> **Instructions for the task**: For this exercise, copy all the data exactly and include none of the pictures.

> **Data below**:
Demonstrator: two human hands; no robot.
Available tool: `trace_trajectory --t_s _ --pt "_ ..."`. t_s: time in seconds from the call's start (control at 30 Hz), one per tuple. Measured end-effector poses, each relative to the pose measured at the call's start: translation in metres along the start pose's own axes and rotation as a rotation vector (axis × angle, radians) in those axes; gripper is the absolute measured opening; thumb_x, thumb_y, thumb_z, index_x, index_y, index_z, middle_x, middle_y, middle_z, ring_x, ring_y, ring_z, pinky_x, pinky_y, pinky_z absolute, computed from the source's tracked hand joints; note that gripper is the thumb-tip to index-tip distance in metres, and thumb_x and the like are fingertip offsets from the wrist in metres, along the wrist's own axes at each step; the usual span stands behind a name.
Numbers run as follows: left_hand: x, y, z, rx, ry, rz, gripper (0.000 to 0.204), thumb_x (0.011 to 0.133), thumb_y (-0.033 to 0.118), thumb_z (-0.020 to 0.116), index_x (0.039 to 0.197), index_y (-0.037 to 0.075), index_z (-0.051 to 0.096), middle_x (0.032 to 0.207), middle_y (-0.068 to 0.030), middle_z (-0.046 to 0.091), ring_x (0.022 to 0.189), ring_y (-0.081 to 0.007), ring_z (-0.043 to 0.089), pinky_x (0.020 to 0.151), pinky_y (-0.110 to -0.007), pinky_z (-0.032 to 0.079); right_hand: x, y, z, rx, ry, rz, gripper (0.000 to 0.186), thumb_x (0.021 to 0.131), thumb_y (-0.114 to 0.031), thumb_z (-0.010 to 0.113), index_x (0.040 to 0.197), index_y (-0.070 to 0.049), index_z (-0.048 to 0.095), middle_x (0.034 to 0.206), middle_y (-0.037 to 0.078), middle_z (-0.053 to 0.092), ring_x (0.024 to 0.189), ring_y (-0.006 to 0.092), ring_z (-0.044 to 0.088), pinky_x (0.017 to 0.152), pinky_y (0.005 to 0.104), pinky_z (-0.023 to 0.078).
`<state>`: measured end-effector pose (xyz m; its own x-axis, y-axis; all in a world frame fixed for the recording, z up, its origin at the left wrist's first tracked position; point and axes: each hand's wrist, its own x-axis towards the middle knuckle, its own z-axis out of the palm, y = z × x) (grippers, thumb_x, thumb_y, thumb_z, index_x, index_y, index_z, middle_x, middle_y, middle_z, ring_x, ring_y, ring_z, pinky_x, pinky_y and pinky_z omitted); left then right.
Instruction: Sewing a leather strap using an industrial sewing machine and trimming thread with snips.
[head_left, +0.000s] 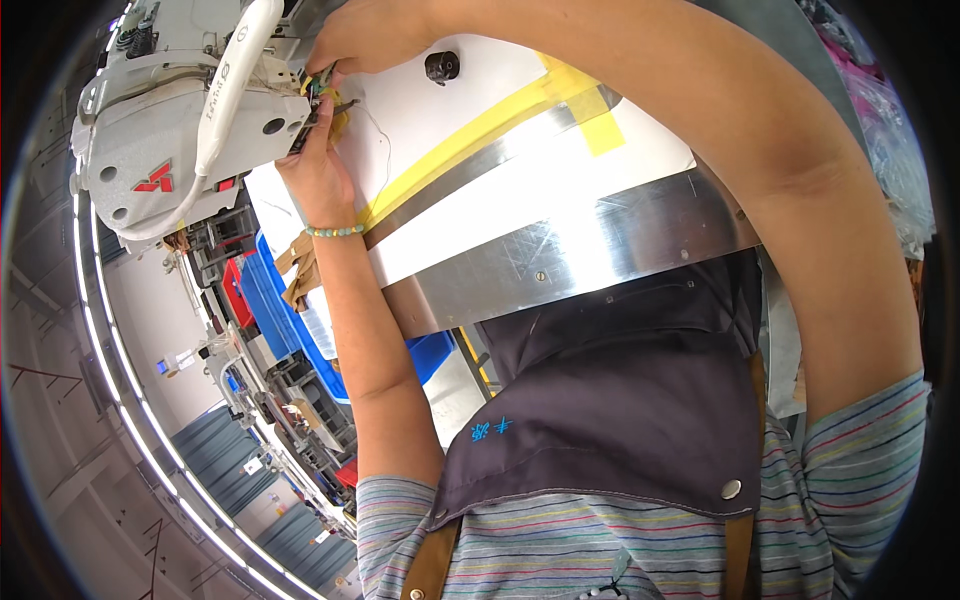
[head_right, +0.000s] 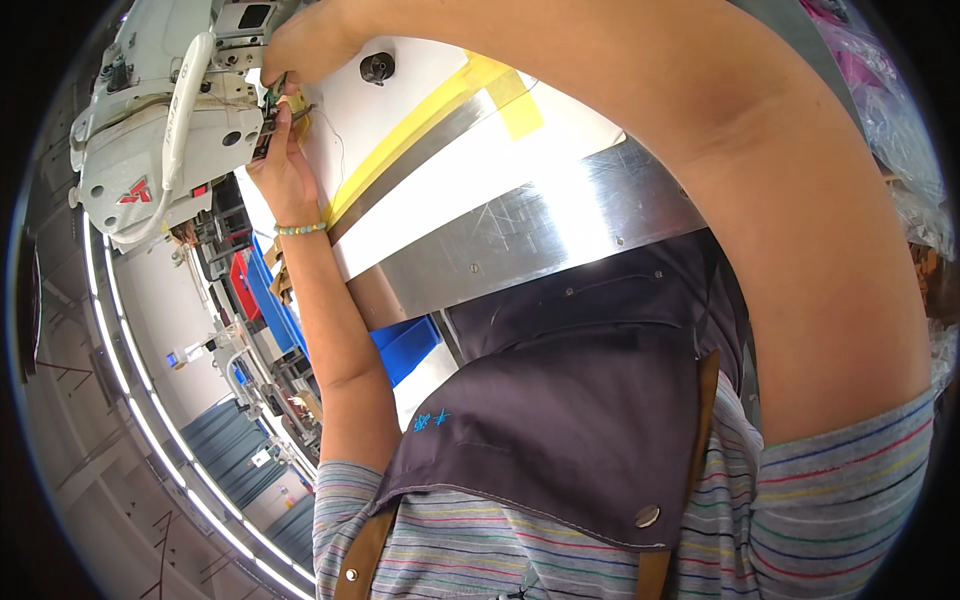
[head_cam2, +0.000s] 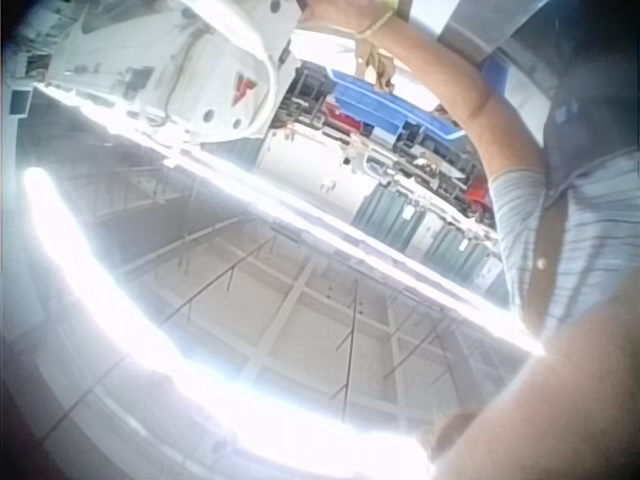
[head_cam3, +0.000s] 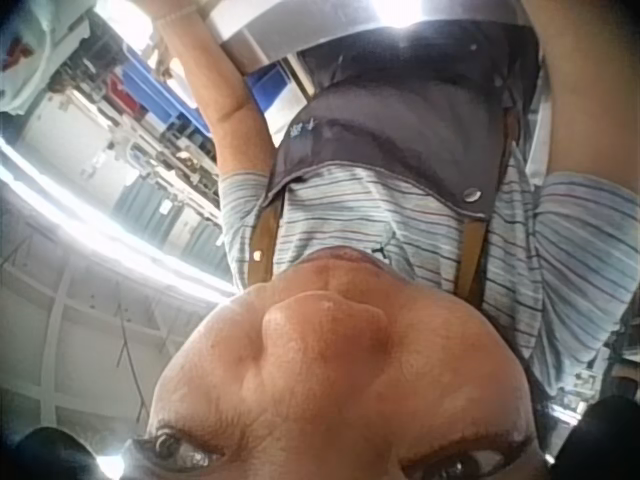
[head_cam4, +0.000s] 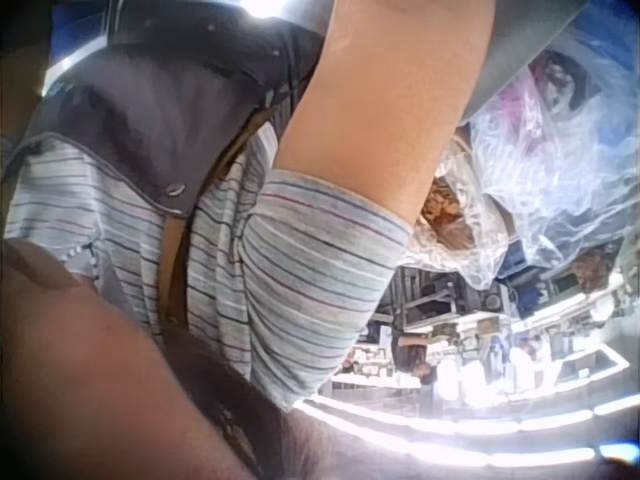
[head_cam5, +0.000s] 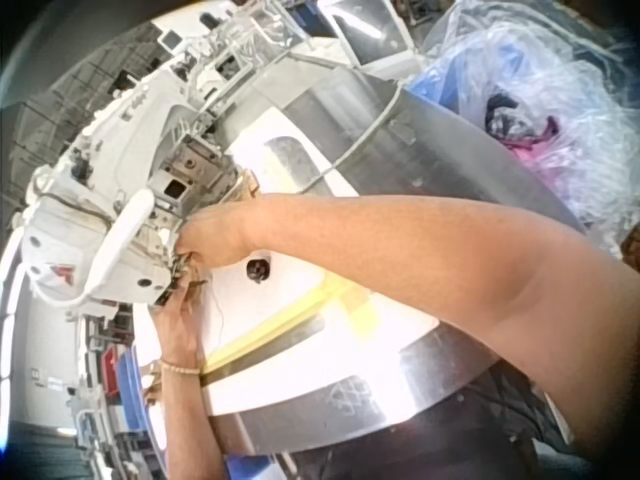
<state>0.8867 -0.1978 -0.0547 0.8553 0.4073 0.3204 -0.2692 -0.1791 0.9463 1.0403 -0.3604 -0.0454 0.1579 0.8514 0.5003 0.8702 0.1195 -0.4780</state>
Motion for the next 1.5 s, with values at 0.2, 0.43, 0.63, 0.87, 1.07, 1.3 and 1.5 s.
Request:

> **Exercise response**:
Demonstrator: two human hands; no robot.
Available tool: `trace_trajectory --t_s _ --pt "_ ..."`. t_s: time in seconds from the call's start (control at 30 Hz), one per tuple. Measured end-effector poses, each relative to the pose measured at the call's start: translation in metres along the start pose's own axes and rotation as a rotation vector (axis × angle, radians) in those axes; gripper is the absolute measured opening; thumb_x, thumb_y, thumb_z, index_x, index_y, index_z, middle_x, middle_y, middle_z, ring_x, ring_y, ring_z, pinky_x, pinky_y, pinky_z absolute, computed from the source's tracked hand joints; note that gripper is the thumb-tip to index-tip distance in metres, and thumb_x and the like are fingertip offsets from the wrist in metres, along the wrist's own axes at each step; the usual span stands behind a name.
Numbers run as follows: left_hand: x, y, z, rx, ry, rz, gripper (0.000 to 0.204), thumb_x (0.011 to 0.133), thumb_y (-0.033 to 0.118), thumb_z (-0.020 to 0.116), index_x (0.039 to 0.197), index_y (-0.037 to 0.075), index_z (-0.051 to 0.096), middle_x (0.032 to 0.207), middle_y (-0.068 to 0.030), middle_z (-0.046 to 0.091), ring_x (0.022 to 0.189), ring_y (-0.081 to 0.007), ring_z (-0.043 to 0.089), pinky_x (0.020 to 0.151), pinky_y (-0.110 to -0.007), pinky_z (-0.032 to 0.079); right_hand: x, y, z, rx, ry, rz, gripper (0.000 to 0.186), thumb_x (0.021 to 0.131), thumb_y (-0.114 to 0.031), thumb_z (-0.010 to 0.113), index_x (0.040 to 0.197), index_y (-0.070 to 0.049), index_z (-0.048 to 0.095), middle_x (0.034 to 0.206), middle_y (-0.037 to 0.078), middle_z (-0.053 to 0.092), ring_x (0.024 to 0.189), ring_y (-0.006 to 0.092), ring_z (-0.044 to 0.088), pinky_x (0.017 to 0.152), pinky_y (0.005 to 0.104), pinky_z (-0.023 to 0.078).
`<state>`: measured end-effector pose (xyz m; its own x-axis, y-axis; all in a world frame fixed for the recording, z up, its origin at the left wrist's first tracked position; point and axes: each hand's wrist, its own x-axis towards the middle knuckle, its own z-axis out of the palm, y = z × x) (grippers, thumb_x, thumb_y, thumb_z, index_x, index_y, index_z, middle_x, middle_y, middle_z, ring_x, ring_y, ring_z, pinky_x, pinky_y and pinky_z omitted); left then right.
Instruction: Sewing a leather strap using an industrial sewing machine and trimming thread with snips.
[head_left, +0.000s] 
[head_right, +0.000s] 
[head_cam2, +0.000s] 
[head_cam3, +0.000s] 
[head_cam4, +0.000s] 
[head_cam5, +0.000s] 
<state>0.8867 -0.1978 -0.0547 0.8553 0.4073 0.3204 -0.2692 -0.1791 0.9463 1.0403 -0.3604 -0.0454 0.1579 0.8514 0.5003 0.8702 0.1195 -0.4780</state>
Motion for the next 1.5 s, with values at 0.2, 0.43, 0.63, 0.87, 1.07, 1.3 and 1.5 s.
Request:

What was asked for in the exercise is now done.